__Work item__
Search each line of the data for the word "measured"; copy every line where it is found.
##### Dataset content #####
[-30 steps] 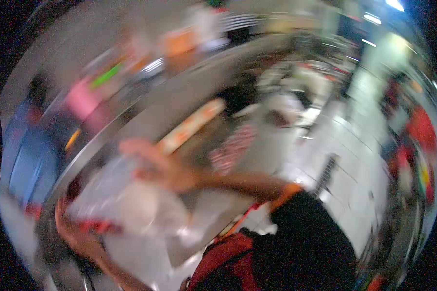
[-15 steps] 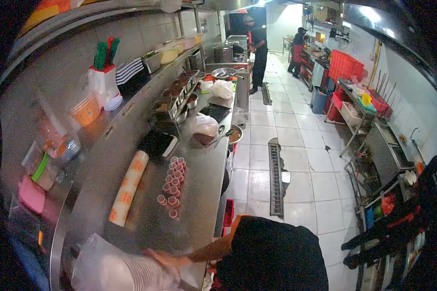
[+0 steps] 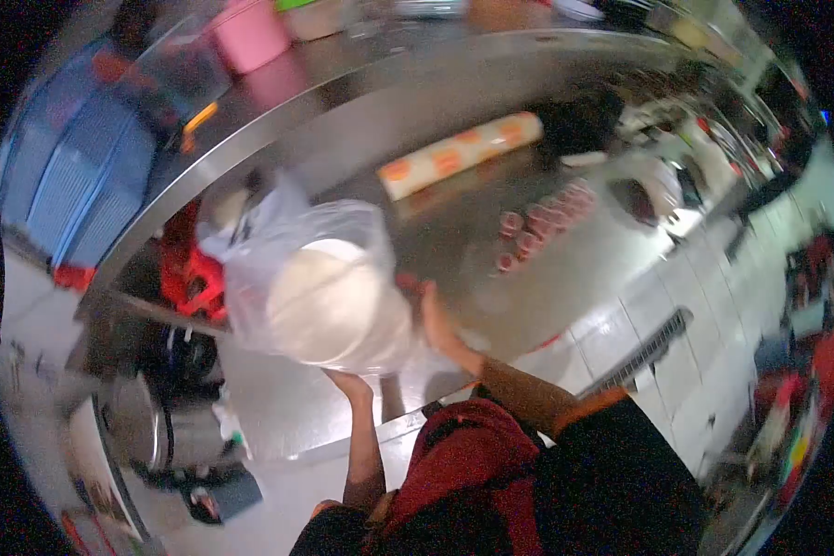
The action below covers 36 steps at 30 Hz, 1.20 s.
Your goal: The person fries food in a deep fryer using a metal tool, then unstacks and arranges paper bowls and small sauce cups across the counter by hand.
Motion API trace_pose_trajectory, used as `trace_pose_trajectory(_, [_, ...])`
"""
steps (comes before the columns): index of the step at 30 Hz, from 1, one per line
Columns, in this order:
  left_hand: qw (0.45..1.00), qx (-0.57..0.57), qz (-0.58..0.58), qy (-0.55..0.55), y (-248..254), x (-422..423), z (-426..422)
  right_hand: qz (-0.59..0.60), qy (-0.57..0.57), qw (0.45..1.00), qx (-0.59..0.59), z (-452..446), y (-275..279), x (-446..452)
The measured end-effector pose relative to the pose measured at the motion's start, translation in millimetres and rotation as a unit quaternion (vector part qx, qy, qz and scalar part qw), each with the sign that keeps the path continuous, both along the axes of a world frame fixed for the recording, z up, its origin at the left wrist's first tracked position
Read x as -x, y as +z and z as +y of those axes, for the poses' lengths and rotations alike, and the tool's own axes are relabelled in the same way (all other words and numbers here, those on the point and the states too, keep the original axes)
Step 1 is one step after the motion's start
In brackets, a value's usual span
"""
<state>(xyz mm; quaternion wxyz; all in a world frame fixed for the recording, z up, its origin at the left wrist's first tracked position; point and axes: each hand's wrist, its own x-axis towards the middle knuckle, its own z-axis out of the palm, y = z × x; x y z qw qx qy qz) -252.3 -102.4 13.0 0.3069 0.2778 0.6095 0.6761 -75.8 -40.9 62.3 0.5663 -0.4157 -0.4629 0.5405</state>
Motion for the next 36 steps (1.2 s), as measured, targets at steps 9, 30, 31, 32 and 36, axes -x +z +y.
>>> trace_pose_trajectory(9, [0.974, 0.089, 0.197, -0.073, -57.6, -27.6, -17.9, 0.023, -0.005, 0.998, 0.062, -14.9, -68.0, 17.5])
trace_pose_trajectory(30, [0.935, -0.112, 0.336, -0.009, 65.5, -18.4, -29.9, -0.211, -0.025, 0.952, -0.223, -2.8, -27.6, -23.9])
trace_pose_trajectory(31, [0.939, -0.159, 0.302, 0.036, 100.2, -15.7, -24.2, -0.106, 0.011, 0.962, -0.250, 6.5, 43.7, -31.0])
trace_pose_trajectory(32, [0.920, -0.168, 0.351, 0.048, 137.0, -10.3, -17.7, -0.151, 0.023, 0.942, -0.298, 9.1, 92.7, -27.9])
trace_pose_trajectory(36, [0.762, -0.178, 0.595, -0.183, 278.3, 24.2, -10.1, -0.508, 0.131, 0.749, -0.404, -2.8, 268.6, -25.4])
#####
__Response__
The measured end-effector pose relative to the pose measured at the motion's start, translation in millimetres and rotation as a unit quaternion (vector part qx, qy, qz and scalar part qw), each with the sign that keeps the path continuous, both along the axes of a world frame fixed for the recording, z up, its origin at the left wrist's first tracked position
Motion for the next 36 steps (1.2 s), as measured, targets at steps 9, 30, 31, 32 and 36, axes -x +z +y.

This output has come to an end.